To do: In the material below, count the lines where the word "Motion" appears. Nothing but the number, please.

Given information:
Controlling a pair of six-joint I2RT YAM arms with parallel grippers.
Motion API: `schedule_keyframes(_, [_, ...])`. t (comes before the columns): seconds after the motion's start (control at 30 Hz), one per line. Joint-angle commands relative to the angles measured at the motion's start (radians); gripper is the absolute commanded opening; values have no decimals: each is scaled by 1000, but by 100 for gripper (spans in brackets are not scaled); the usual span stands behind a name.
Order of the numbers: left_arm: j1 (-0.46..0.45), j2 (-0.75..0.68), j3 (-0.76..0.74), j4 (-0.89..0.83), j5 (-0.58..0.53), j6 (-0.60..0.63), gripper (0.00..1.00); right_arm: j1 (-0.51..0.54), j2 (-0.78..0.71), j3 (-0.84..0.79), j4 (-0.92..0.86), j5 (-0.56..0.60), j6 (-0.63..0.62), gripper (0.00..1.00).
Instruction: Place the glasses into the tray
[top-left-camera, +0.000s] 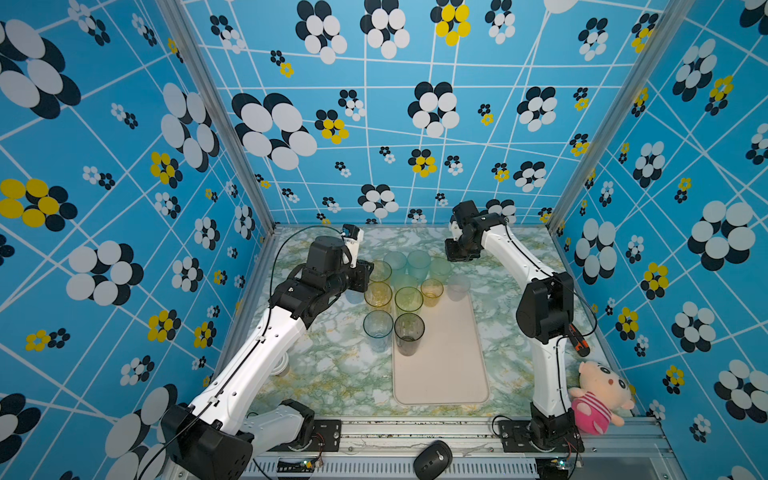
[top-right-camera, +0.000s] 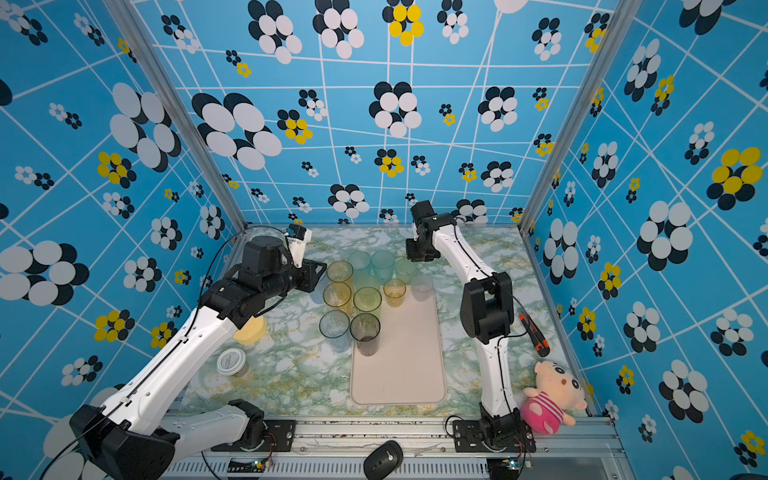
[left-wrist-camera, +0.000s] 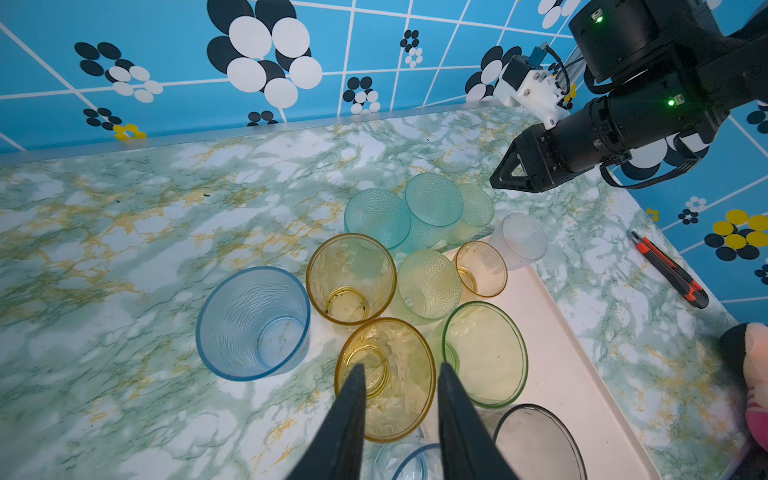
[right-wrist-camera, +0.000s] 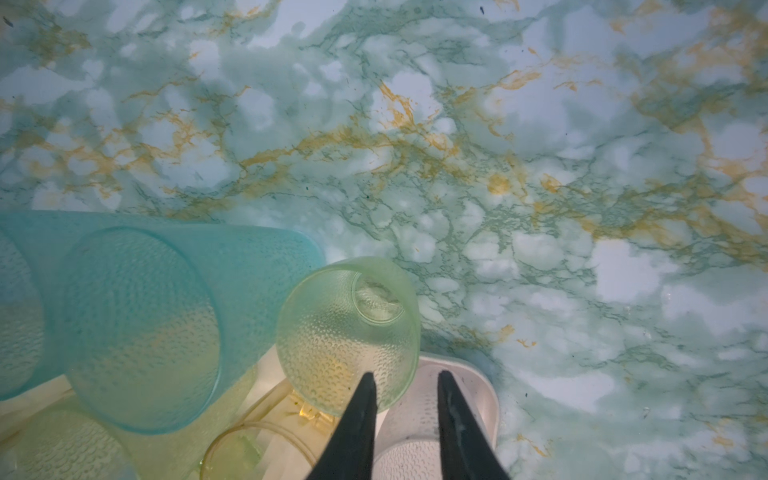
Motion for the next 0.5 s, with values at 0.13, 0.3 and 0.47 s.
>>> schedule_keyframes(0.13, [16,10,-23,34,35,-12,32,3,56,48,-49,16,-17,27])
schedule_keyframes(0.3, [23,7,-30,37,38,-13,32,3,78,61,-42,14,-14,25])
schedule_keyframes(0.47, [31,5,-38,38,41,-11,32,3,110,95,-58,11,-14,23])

Exercise output: 2